15.1.3. Mise en perspective

Cette question du doigté, qui place le clavecin dans la position d'un modèle à rejoindre, n'est pas réductible aux seuls effets d'une concurrence entre deux instruments qui se disputeraient la faveur des Grands à l'époque de Louis XV. C'est l'attention portée au doigté qui permet le phrasé, la respiration mélodique et finalement un maniement des notes écrites organisant la phrase, avec ces irrégularités dans le rythme qui mettent en scène les répétitions, les hésitations, les tensions ou ces moments apaisés pendant lesquels le chant se repose comme ayant atteint un sommet. Dire la phrase de façon dynamique, au lieu de la réciter mécaniquement, est essentiellement une affaire de doigté 1 . Le travail du doigté permet de proposer une interprétation qui ne soit pas « métronomique » ou « routinière » ; la question n'est plus de se soumettre à la valeur arithmétique de chaque note, ce qui créerait un continuum sans début ni fin, un éternel retour, correspondant du reste à la figure de la roue, mais d'introduire les scansions, une tension mélodique s'affranchissant d'un destin de répétition.

La virtuosité n'est que le point extrême qui permet à l'interprète de s'affranchir, en les maîtrisant, des contraintes de l'uniformité.

Il ne faut pas, non plus, oublier que le clavecin, au même titre que la vielle, ne sait pas, comme le fera ensuite le piano, moduler par le toucher l'intensité des sons. Le doigté devient donc, pour les deux instruments, la pierre de touche autorisant une interprétation qui, sortant de l'automaticité, propose une ligne mélodique en mouvement ou en évolution.

On voit que le doigté est un outil indispensable pour permettre à l'interprète de se conformer à ce principe de non-monotonie, dont nous avons dit ailleurs 2 qu'il était peut-être une des clés pour exécuter à la vielle un répertoire baroque « selon le goût ».
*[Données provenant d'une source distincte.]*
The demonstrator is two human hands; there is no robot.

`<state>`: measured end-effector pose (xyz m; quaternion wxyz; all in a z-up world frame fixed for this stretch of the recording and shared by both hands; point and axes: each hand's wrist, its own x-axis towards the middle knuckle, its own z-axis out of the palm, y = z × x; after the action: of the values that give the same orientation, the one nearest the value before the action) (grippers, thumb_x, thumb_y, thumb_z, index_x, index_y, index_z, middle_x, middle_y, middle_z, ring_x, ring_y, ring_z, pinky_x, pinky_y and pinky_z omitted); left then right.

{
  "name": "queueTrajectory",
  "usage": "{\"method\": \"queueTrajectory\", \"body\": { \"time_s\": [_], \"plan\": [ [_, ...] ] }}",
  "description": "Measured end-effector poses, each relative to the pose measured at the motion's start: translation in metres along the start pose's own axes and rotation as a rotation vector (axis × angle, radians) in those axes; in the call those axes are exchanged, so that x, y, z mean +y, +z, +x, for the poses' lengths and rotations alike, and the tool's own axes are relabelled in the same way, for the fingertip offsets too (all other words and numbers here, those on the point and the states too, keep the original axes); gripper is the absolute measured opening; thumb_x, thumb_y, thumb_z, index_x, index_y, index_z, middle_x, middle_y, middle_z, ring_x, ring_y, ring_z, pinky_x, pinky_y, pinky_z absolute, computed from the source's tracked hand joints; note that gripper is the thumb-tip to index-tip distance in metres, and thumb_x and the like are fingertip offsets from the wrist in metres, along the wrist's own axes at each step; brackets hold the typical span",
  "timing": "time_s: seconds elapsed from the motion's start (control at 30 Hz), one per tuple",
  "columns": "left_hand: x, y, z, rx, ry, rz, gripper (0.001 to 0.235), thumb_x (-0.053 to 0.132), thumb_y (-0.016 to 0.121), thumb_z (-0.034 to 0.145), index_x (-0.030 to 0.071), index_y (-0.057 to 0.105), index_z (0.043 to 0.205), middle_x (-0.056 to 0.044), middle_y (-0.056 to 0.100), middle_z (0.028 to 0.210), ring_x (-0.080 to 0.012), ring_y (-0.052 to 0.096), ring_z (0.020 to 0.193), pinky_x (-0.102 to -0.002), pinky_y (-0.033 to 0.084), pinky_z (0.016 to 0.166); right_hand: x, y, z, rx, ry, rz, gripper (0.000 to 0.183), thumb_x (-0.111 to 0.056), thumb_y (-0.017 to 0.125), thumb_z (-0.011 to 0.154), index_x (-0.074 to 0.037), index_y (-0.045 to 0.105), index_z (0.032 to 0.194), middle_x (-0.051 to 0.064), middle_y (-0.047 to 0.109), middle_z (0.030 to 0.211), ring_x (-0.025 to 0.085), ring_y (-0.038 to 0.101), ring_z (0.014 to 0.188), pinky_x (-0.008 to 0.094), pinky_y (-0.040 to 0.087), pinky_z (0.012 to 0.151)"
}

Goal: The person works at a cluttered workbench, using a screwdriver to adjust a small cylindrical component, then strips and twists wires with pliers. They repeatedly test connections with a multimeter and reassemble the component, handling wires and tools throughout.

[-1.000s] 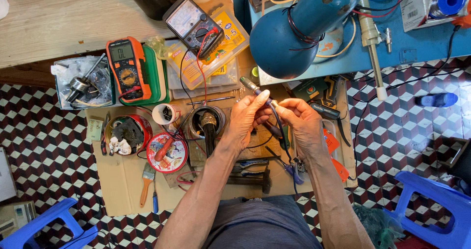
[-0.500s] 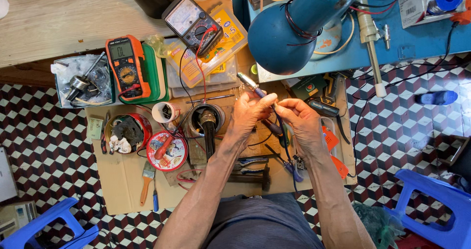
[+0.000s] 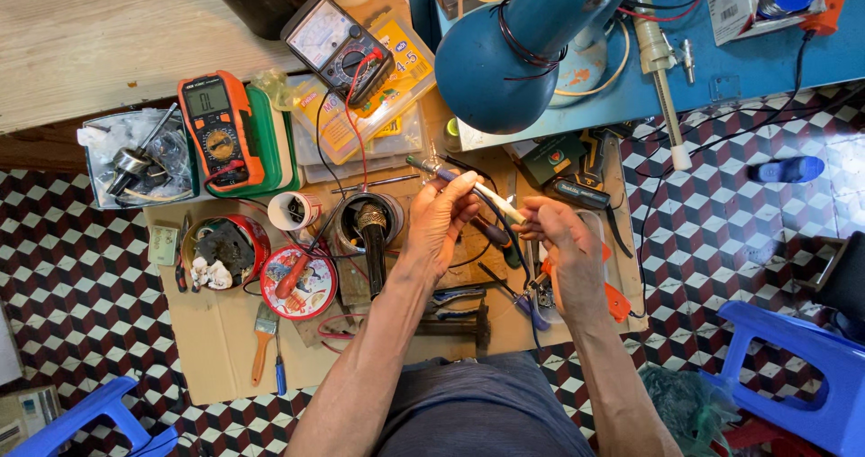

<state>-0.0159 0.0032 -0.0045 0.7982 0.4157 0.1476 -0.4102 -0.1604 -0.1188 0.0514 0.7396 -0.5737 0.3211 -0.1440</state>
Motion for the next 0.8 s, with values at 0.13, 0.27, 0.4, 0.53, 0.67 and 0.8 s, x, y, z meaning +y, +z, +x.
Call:
{"method": "queueTrajectory", "body": {
  "time_s": [0.13, 0.27, 0.4, 0.53, 0.67, 0.8],
  "plan": [
    [-0.005, -0.005, 0.001, 0.023, 0.016, -0.051, 0.018, 0.015, 0.078, 0.089, 0.009, 0.066, 0.101, -0.004, 0.074, 0.096, -0.0078, 0.066, 0.077, -0.023, 0.057, 0.072, 0.007, 0.007, -0.007, -0.041, -0.175, -0.172, 0.041, -0.014, 0.067, 0.098, 0.002, 0.056, 0.134, 0.011, 0.064, 0.116, 0.014, 0.065, 0.105, 0.029, 0.054, 0.096],
    [-0.008, -0.009, 0.0, 0.035, 0.007, -0.068, 0.018, 0.016, 0.079, 0.09, 0.009, 0.067, 0.1, -0.003, 0.072, 0.094, -0.0083, 0.066, 0.077, -0.024, 0.057, 0.072, 0.008, 0.008, -0.008, -0.108, -0.209, -0.254, 0.041, -0.016, 0.071, 0.097, -0.001, 0.058, 0.133, 0.008, 0.063, 0.114, 0.01, 0.063, 0.102, 0.026, 0.055, 0.092],
    [-0.013, -0.009, -0.005, 0.058, 0.029, -0.088, 0.02, 0.016, 0.078, 0.09, 0.009, 0.064, 0.102, -0.005, 0.074, 0.095, -0.0087, 0.067, 0.077, -0.024, 0.058, 0.073, 0.009, 0.007, -0.011, 0.033, -0.144, -0.386, 0.028, -0.02, 0.069, 0.097, -0.007, 0.066, 0.121, 0.004, 0.072, 0.1, 0.008, 0.067, 0.086, 0.022, 0.055, 0.072],
    [-0.026, -0.018, -0.023, 0.081, 0.061, 0.181, 0.027, 0.022, 0.07, 0.096, 0.003, 0.061, 0.112, -0.007, 0.074, 0.093, -0.0107, 0.066, 0.075, -0.025, 0.058, 0.069, 0.002, -0.009, -0.006, 0.245, -0.213, -0.487, 0.017, -0.022, 0.066, 0.102, -0.008, 0.068, 0.112, 0.001, 0.075, 0.093, 0.007, 0.072, 0.083, 0.02, 0.059, 0.07],
    [-0.052, -0.053, -0.049, 0.1, 0.158, 0.676, 0.037, 0.025, 0.063, 0.099, 0.006, 0.057, 0.131, -0.013, 0.07, 0.085, -0.0152, 0.06, 0.069, -0.029, 0.049, 0.061, -0.005, -0.035, -0.011, 0.27, -0.221, -0.432, 0.019, -0.022, 0.066, 0.106, -0.004, 0.069, 0.108, 0.002, 0.072, 0.089, 0.007, 0.07, 0.08, 0.02, 0.056, 0.072],
    [-0.079, -0.099, -0.044, 0.265, 0.131, 1.158, 0.029, 0.028, 0.06, 0.098, 0.01, 0.06, 0.121, -0.017, 0.075, 0.08, -0.0273, 0.074, 0.073, -0.039, 0.053, 0.065, -0.001, -0.039, -0.021, 0.243, -0.127, -0.49, 0.02, -0.022, 0.067, 0.102, -0.003, 0.07, 0.102, 0.002, 0.071, 0.084, 0.006, 0.067, 0.076, 0.02, 0.057, 0.068]
  ]
}}
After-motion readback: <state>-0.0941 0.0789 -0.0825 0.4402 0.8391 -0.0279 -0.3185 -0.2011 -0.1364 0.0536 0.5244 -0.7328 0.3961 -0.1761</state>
Nous touchons peut-être ici à une des distinctions principales par lesquelles se différencie d'une interprétation baroque cette musique traditionnelle à danser souvent désignée par ses interprètes comme étant « routinière ». La musique routinière se veut répétitive, construite comme une réitération circulaire, dans la régularité d'un éternel recommencement, comme une éternité qui se déploie sans début ni fin 3 . Du reste, dans l’apprentissage traditionnel, le « Maître » exécute « en boucles », de façon mécanique, l’air que l’élève veut apprendre. Ce dernier s’essaye à jouer de mémoire et en même temps que le maître, il s’interrompt devant une difficulté, reprend quelques instants plus tard, dans un mouvement incessant d’aller et retours

L'interprétation baroque est d’une autre nature. Elle se construit différemment, à partir d'un axe qui va de l'avant, qui vise une fin, elle suppose une dynamique, des articulations différenciées, des tensions, des tentatives de résolution, des variations dans la puissance comme dans la rapidité de l'enchaînement mélodique.

Soulignons le paradoxe : ce serait dans la mesure seulement où un travail approfondi et difficile se réalise à propos du doigté (comme le conseillent Boüin et Dupuits) que s'obtiendrait cette liberté interprétante dans les mouvements gais et rapides rencontrée dans la musique champêtre qu'il faut jouer de façon brillante, mais aussi dans ces airs lents ou plaintifs qu'il faut toujours savoir agrémenter.

Notes
1.

Participent aussi à cette interprétation dynamique les systèmes d'articulation des notes par le « coup de poignet », et notamment le coup de poignet de fantaisie décrit par Dupuits qui consiste à marquer certaines notes par le moyen de la roue, sans les détacher de façon systématique (voir chapitre 14).

2.

FUSTIER, Paul., Pratique de la vielle à roue. Epoque baroque, Béziers, S.M.L, 2002. 2ème édition : Bron, Vielle baroque, 2006, p.31/38.

3.

L'existence d'une roue, cet archet sans début ni fin, facilite la réalisation d'une esthétique « routinière ». Agit de même, à la vielle, une utilisation du chevalet mobile comme une percussion d'abord mise en place de façon parfaitement régulière et que la mélodie devra rejoindre en s'y soumettant. Il est vrai que nous décrivons ici la position traditionnelle des maîtres d'autrefois apprenant à des élèves à jouer de la vielle pour faire danser. De nos jours, l'interpénétration des influences a fortement assoupli le modèle auquel nous faisons allusion.